Wong Raymond, Turlova Ekaterina, Feng Zhong-Ping, Rutka James T, Sun Hong-Shuo
Department of Surgery, Faculty of Medicine, University of Toronto, Toronto, Canada.
Department of Physiology, Faculty of Medicine, University of Toronto, Toronto, Canada.
Oncotarget. 2017 Feb 14;8(7):11239-11248. doi: 10.18632/oncotarget.14496.
Glioblastoma (GBM), the most common and aggressive brain tumor in the central nervous system, remains a lethal diagnosis with a median survival of < 15 months. Aberrant expression of the TRPM7 channel has been linked to GBM functions. In this study, using the human GBM cell line U87, we evaluated the TRPM7 activator naltriben on GBM viability, migration, and invasiveness. First, using the whole-cell patch-clamp technique, we showed that naltriben enhanced the endogenous TRPM7-like current in U87 cells. In addition, with Fura-2 Ca2+ imaging, we observed robust Ca2+ influx following naltriben application. Naltriben significantly enhanced U87 cell migration and invasion (assessed with scratch wound assays, Matrigel invasion experiments, and MMP-2 protein expression), but not viability and proliferation (evaluated with MTT assays). Using Western immunoblots, we also detected the protein levels of p-Akt/t-Akt, and p-ERK1|2/t-ERK1|2. We found that naltriben enhanced the MAPK/ERK signaling pathway, but not the PI3k/Akt pathway. Therefore, potentiated TRPM7 activity contributes to the devastating migratory and invasive characteristics of GBM.

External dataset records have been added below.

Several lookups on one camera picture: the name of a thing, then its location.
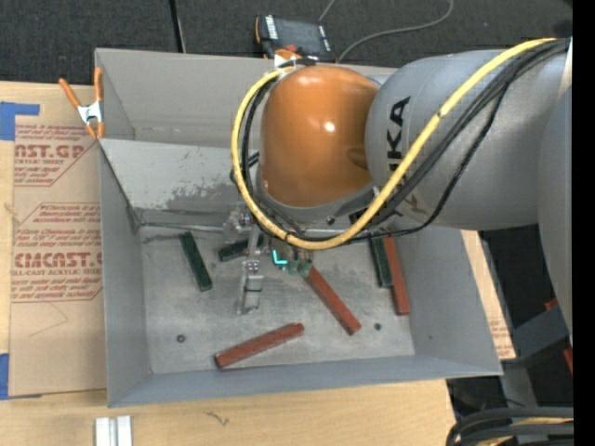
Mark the red-brown flat block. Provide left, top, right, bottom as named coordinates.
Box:
left=213, top=322, right=306, bottom=371
left=381, top=235, right=412, bottom=317
left=303, top=265, right=363, bottom=336

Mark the grey metal bin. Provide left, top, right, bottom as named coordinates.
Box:
left=94, top=47, right=504, bottom=409

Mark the brown cardboard board red print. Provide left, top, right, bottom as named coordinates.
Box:
left=0, top=80, right=518, bottom=401

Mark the dark green flat block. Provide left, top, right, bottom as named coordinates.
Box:
left=368, top=236, right=394, bottom=290
left=217, top=239, right=250, bottom=263
left=178, top=230, right=214, bottom=293

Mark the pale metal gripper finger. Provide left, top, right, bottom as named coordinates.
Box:
left=237, top=261, right=248, bottom=316
left=245, top=259, right=265, bottom=314

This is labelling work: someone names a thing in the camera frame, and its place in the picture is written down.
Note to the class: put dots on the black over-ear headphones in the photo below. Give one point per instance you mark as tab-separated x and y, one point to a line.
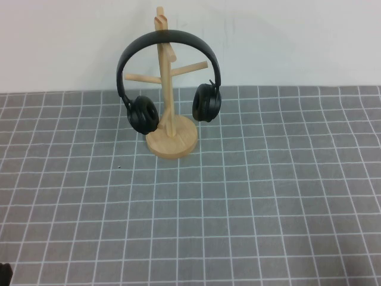
143	116

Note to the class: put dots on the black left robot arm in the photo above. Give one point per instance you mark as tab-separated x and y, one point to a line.
4	275

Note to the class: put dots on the wooden branch headphone stand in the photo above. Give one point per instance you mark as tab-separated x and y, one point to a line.
176	143

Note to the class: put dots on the grey white-grid tablecloth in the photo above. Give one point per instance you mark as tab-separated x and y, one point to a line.
268	193

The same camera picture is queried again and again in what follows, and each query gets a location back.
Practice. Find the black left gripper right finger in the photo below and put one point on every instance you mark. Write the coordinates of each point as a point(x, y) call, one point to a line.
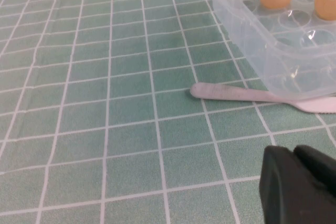
point(317, 163)

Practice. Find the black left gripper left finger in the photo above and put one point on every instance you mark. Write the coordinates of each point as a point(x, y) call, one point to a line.
point(283, 195)

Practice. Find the clear plastic egg box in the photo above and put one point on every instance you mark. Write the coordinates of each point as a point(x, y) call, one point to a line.
point(262, 51)

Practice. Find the pink plastic spoon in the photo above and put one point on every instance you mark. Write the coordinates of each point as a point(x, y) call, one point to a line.
point(223, 93)

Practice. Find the green checked tablecloth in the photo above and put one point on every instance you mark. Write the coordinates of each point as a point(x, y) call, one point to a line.
point(105, 103)

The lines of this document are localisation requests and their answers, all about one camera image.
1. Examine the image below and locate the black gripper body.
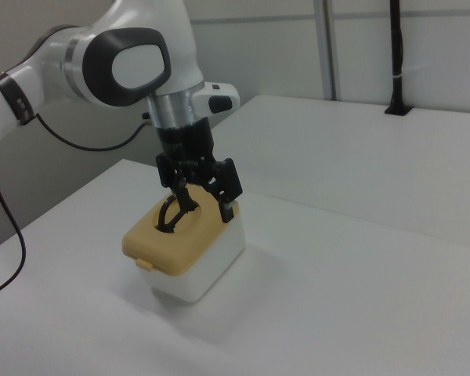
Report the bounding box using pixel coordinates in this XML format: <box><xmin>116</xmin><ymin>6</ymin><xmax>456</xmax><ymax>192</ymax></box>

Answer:
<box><xmin>153</xmin><ymin>117</ymin><xmax>217</xmax><ymax>188</ymax></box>

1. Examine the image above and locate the tan lid with black handle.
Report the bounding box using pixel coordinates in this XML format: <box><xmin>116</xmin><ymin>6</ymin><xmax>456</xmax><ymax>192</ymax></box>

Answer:
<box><xmin>121</xmin><ymin>183</ymin><xmax>242</xmax><ymax>278</ymax></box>

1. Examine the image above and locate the white plastic tool case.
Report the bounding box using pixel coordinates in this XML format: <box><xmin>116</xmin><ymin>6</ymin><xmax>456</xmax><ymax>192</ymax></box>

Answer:
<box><xmin>140</xmin><ymin>211</ymin><xmax>247</xmax><ymax>303</ymax></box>

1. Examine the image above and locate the black pole on clamp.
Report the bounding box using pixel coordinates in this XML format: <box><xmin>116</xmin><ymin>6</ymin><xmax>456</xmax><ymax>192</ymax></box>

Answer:
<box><xmin>383</xmin><ymin>0</ymin><xmax>413</xmax><ymax>117</ymax></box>

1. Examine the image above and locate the grey partition post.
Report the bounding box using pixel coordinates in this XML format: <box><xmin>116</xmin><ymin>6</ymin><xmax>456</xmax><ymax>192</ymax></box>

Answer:
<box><xmin>316</xmin><ymin>0</ymin><xmax>338</xmax><ymax>101</ymax></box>

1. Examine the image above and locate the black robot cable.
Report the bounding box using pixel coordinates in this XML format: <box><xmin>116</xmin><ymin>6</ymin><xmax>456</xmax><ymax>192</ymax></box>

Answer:
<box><xmin>0</xmin><ymin>111</ymin><xmax>152</xmax><ymax>301</ymax></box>

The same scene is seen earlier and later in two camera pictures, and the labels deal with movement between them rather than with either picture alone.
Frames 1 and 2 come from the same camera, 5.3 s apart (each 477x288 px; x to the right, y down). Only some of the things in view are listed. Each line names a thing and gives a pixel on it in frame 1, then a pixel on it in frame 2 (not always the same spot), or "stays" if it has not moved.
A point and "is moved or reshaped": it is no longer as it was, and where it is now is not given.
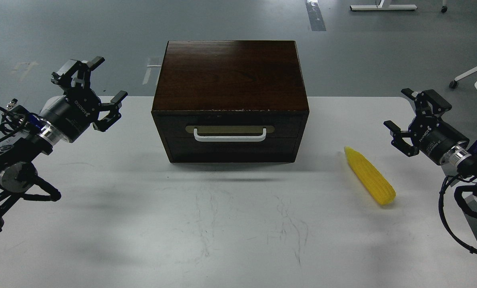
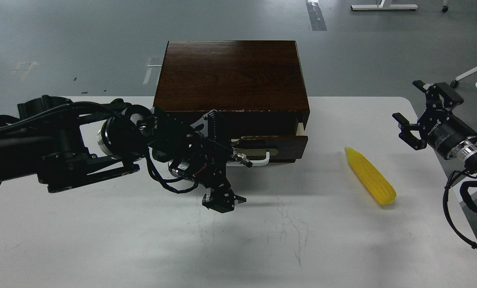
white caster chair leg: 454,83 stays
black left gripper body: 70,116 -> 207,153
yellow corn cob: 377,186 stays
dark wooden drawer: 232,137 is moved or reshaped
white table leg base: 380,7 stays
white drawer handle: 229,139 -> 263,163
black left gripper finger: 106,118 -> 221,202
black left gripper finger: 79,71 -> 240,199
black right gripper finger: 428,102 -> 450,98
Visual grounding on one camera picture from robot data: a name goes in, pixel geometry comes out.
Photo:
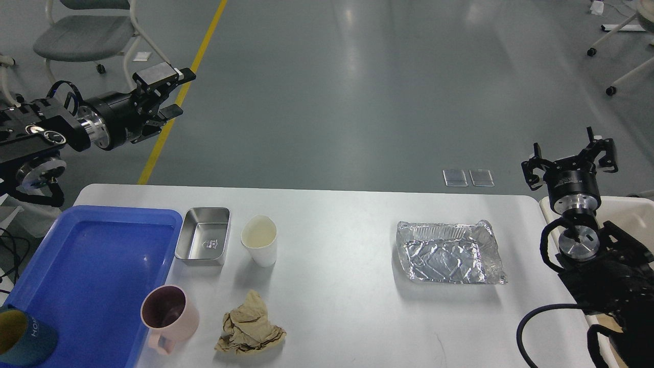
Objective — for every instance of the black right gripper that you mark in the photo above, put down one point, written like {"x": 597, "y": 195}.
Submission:
{"x": 577, "y": 188}

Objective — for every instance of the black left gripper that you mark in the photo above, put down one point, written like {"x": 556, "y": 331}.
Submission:
{"x": 113, "y": 119}

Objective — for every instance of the stainless steel box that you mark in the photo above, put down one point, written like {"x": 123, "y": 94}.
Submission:
{"x": 203, "y": 237}

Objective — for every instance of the pink mug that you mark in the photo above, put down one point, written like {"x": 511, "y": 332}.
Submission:
{"x": 170, "y": 316}

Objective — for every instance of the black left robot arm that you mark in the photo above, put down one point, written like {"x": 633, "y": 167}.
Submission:
{"x": 34, "y": 133}

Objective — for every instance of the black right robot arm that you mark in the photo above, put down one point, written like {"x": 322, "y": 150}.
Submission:
{"x": 606, "y": 270}

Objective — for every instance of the clear floor plate right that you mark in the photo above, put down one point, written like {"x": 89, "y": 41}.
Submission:
{"x": 481, "y": 177}

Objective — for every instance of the clear floor plate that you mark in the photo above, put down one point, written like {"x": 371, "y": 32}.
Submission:
{"x": 455, "y": 178}
{"x": 481, "y": 177}

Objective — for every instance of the white plastic bin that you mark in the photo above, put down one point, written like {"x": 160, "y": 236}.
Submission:
{"x": 633, "y": 215}

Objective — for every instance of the grey office chair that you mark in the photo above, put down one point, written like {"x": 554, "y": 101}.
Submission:
{"x": 87, "y": 37}

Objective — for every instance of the clear floor plate left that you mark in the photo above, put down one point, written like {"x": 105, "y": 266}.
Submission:
{"x": 455, "y": 178}

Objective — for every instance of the aluminium foil tray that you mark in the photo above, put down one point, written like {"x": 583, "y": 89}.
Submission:
{"x": 450, "y": 253}

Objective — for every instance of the white paper cup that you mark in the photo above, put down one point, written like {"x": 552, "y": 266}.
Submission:
{"x": 259, "y": 238}

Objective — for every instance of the blue plastic tray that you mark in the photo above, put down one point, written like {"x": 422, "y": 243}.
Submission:
{"x": 89, "y": 277}

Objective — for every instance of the crumpled brown paper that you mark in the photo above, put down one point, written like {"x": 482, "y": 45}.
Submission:
{"x": 247, "y": 329}

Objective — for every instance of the blue and yellow cup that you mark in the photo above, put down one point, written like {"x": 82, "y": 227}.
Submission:
{"x": 25, "y": 340}

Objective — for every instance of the white chair frame left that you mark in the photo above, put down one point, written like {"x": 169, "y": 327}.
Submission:
{"x": 12, "y": 100}

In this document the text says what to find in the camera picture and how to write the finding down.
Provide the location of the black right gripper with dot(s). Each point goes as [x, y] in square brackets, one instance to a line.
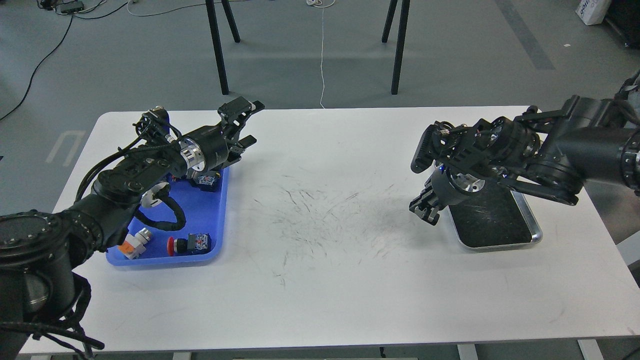
[447, 187]

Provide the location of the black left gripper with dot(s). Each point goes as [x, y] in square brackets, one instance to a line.
[216, 147]

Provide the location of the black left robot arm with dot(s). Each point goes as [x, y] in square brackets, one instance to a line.
[41, 296]

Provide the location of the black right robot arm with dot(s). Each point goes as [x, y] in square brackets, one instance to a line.
[549, 155]

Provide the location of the silver metal tray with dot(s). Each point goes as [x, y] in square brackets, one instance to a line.
[495, 219]

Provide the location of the blue plastic tray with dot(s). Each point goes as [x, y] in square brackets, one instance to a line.
[205, 213]

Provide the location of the black table leg left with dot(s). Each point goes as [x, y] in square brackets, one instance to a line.
[211, 16]

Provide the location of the black table leg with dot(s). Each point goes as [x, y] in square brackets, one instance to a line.
[401, 38]
[211, 16]

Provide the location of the black table leg right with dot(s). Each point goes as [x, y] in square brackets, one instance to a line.
[401, 38]

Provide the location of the orange grey connector block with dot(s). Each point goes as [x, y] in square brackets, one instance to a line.
[135, 244]

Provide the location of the white cardboard box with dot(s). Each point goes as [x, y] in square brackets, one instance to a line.
[592, 12]

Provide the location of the green push button switch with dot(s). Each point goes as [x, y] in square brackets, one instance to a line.
[207, 181]

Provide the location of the red push button switch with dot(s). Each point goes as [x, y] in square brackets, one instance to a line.
[193, 244]

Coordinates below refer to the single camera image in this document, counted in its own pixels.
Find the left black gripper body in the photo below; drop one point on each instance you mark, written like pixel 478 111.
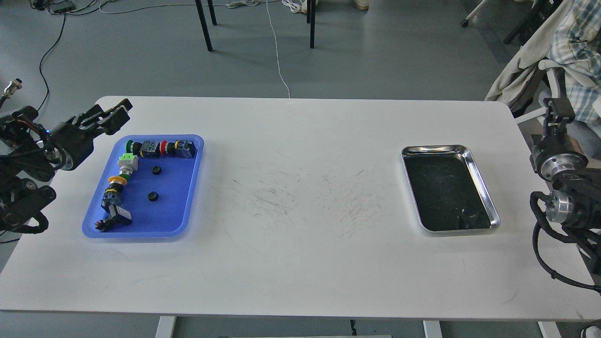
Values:
pixel 77 143

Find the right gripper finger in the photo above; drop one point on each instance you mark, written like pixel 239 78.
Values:
pixel 533 160
pixel 559 112

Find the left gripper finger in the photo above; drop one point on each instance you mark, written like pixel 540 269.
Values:
pixel 110 121
pixel 85 121

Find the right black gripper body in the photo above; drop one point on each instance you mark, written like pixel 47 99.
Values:
pixel 556 156

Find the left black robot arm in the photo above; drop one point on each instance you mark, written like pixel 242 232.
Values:
pixel 37 153

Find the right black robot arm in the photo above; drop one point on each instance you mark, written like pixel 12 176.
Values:
pixel 570 213

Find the beige cloth on chair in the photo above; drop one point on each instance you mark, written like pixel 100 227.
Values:
pixel 519 80

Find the plaid shirt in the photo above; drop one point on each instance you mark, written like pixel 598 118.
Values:
pixel 576 46

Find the blue plastic tray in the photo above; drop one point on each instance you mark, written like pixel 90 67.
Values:
pixel 164 218

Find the silver metal tray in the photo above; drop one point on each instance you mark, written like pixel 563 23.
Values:
pixel 448 190

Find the light green button switch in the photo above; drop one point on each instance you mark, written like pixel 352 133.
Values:
pixel 128 163

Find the green push button switch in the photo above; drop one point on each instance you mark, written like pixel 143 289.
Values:
pixel 146 149

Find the yellow push button switch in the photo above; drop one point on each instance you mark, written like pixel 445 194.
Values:
pixel 113 193

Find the red push button switch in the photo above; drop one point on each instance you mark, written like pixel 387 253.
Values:
pixel 179 148

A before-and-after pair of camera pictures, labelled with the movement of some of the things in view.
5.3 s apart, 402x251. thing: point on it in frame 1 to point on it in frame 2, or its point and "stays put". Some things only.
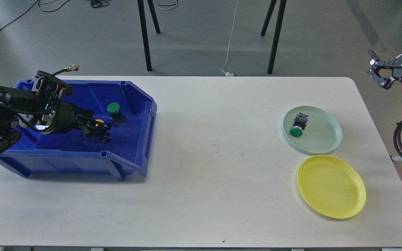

胶质母细胞瘤(GBM)是中枢神经系统中最常见且侵袭性最强的脑肿瘤,仍然是一种致命的疾病,中位生存期小于15个月。TRPM7通道的异常表达与GBM的功能有关。在本研究中,我们使用人GBM细胞系U87,评估了TRPM7激活剂纳曲苄对GBM活力、迁移和侵袭性的影响。首先,我们使用全细胞膜片钳技术表明,纳曲苄增强了U87细胞中的内源性TRPM7样电流。此外,通过Fura-2 Ca2+成像,我们观察到应用纳曲苄后有强烈的Ca2+内流。纳曲苄显著增强了U87细胞的迁移和侵袭(通过划痕试验、基质胶侵袭实验和MMP-2蛋白表达评估),但对活力和增殖没有影响(通过MTT试验评估)。使用Western免疫印迹法,我们还检测了p-Akt/t-Akt和p-ERK1|2/t-ERK1|2的蛋白水平。我们发现纳曲苄增强了MAPK/ERK信号通路,但没有增强PI3k/Akt通路。因此,增强的TRPM7活性促成了GBM具有破坏性的迁移和侵袭特性。